II. Notice on the Fossil Beaks of four extinct Species of Fishes, referrible to the Genus Chimæra, that occur in the Oolitic and Cretaceous Formations of England. By the Rev. Wм. BUCKLAND, D.D. F.G.S., Professor of Geology and Mineralogy in the University of Oxford.*

ABOUT six years ago, Sir Philip Grey Egerton procured from the Kimmeridge clay of Shotover Hill, near Oxford, five remarkable fossil bodies of most curious configuration, in some degree resembling beaks of Cuttlefishes and Turtles, but not reducible to any known form in either of these families.

In 1832, the Rev. C. Townsend of Great Milton, near Oxford, discovered in the Portland stone of that village another series of bones, resembling those from the Kimmeridge clay, but very much larger, and of a different species.
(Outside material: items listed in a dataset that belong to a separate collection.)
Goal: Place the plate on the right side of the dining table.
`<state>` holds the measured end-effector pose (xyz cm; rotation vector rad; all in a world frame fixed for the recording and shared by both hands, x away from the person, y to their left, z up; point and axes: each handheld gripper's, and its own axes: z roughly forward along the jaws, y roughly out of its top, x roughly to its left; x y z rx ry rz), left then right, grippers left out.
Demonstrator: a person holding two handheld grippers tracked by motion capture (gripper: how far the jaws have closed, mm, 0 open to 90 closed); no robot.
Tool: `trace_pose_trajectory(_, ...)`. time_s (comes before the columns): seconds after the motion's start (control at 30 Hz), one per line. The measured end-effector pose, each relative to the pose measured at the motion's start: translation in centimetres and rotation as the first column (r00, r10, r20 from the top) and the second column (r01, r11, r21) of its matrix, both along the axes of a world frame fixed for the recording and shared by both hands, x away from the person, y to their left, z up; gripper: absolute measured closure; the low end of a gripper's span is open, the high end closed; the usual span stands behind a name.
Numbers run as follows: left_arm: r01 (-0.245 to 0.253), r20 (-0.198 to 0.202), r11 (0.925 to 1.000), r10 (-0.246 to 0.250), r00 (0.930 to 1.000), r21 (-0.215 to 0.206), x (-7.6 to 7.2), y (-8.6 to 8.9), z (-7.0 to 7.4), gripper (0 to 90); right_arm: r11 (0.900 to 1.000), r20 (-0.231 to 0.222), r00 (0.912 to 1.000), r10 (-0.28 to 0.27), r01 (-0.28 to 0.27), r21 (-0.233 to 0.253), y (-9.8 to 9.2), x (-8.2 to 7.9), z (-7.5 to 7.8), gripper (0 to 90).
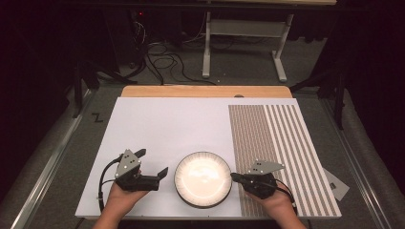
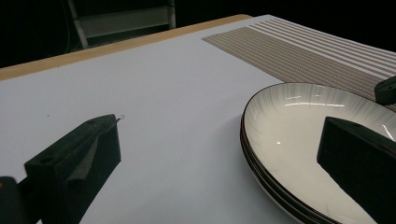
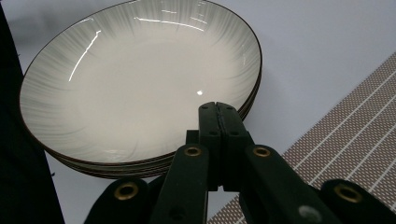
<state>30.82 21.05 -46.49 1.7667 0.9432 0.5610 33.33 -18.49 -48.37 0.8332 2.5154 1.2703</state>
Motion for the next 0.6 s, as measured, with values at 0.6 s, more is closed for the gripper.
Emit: trace_pose_trajectory(0.6,0.006,-0.001,1.0000,-0.006,1.0000,0.001,0.05,-0.06,-0.02,0.3,1.000,-0.003,0.9998,0.020,-0.020,-0.014,0.07,-0.10,0.11,90.0)
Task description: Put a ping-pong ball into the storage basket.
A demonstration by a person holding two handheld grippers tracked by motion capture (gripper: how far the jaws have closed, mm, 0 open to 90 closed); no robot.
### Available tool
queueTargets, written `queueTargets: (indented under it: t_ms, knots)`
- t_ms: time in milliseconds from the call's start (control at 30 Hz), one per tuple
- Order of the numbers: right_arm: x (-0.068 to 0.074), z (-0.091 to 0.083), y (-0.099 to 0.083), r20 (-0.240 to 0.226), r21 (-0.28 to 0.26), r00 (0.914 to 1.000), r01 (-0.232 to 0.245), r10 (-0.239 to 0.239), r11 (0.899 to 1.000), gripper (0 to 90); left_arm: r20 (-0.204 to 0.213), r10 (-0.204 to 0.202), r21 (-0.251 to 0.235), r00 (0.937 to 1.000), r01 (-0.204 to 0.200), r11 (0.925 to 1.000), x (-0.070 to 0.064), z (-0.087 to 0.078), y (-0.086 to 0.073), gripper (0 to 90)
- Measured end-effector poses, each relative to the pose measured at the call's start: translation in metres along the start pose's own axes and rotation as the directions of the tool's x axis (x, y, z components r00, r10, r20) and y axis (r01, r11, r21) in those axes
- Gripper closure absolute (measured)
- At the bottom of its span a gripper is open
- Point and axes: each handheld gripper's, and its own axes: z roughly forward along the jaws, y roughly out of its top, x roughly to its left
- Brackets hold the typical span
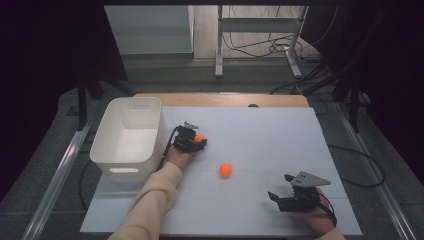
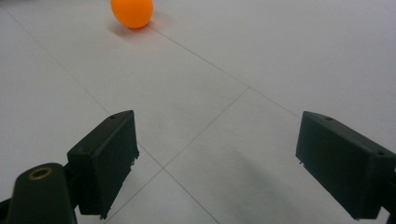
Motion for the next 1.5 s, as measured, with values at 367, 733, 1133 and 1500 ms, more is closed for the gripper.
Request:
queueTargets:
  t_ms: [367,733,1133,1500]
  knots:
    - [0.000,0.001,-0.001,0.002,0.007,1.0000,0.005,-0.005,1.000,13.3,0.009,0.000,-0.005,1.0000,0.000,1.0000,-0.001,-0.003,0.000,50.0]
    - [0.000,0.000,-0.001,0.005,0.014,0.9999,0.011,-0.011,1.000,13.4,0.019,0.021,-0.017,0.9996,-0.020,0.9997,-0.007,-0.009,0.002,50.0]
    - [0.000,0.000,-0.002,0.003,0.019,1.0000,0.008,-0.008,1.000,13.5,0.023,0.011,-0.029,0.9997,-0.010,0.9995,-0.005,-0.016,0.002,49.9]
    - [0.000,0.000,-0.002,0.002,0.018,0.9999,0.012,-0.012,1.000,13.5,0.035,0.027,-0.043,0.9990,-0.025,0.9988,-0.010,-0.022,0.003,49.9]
On my submitting these specimens to Mr. Mantell, he immediately compared them with three similar bones in his collection, one from the Chalk marl of Hamsey, and two from the Chalk near Lewes. These were obviously the same parts of two other species of animals of the same genus. That from the Chalk marl had been shown by him to Cuvier, who could only recognise in it a distant resemblance to the articulating posterior portion of a jaw of a Saurian; but this resemblance was not maintained in the more perfect fragments of other species which had come into my possession from the Kimmeridge and Portland beds.

Mr. Mantell permitted me at this time to prepare a drawing of the fragment from the Chalk marl which he had submitted to Cuvier.

After searching in vain through the best collections in London, and consulting our best comparative anatomists, I could find no animal whose beak or jaws corresponded with either of the forms of fossil bones under consideration.

During the last five years I have lost no opportunity of submitting these fossils to skilful comparative anatomists, and with the same result. My exhibition of several of them to some of the most distinguished anatomists of Germany, at the meeting of the Naturforscher at Bonn in September last, threw no further light upon the subject. The nearest approximation that was suggested to me came from Professor Carus, who advised me to compare the two smallest of these fossils (evidently a pair) with the beak of a Tetrodon.

In pursuance of this advice, I examined all the Tetrodons in every museum I visited after my departure from Bonn, and arrived at no other conclusion than the assurance that * Communicated by the Author. This paper was read before the Geological Society on the 4th of November, 1835.

not one of these supposed fossil beaks could be referred to that genus.

In examining the rich collection in the museum at Leyden, a few days ago, with my friend Professor Van Breda, I found by the side of a Tetrodon a skeleton of that rare fish the Chimæra monstrosa, of which I had never before seen the bones, and instantly recognised in the upper and lower jaws of this animal the object of my long research. The two intermaxillary bones of the upper jaw corresponded with the pair of toothlike bones from the Kimmeridge clay, which I had in vain compared with the teeth of the Tetrodon; the superior maxillary bones corresponded with a second pair of the fossil bones from the same clay; and the lower maxillary of the Chimera presented the form of the fossil inferior maxillary bones of my four different species from the Portland stone, Kimmeridge clay, Chalk marl, and Chalk.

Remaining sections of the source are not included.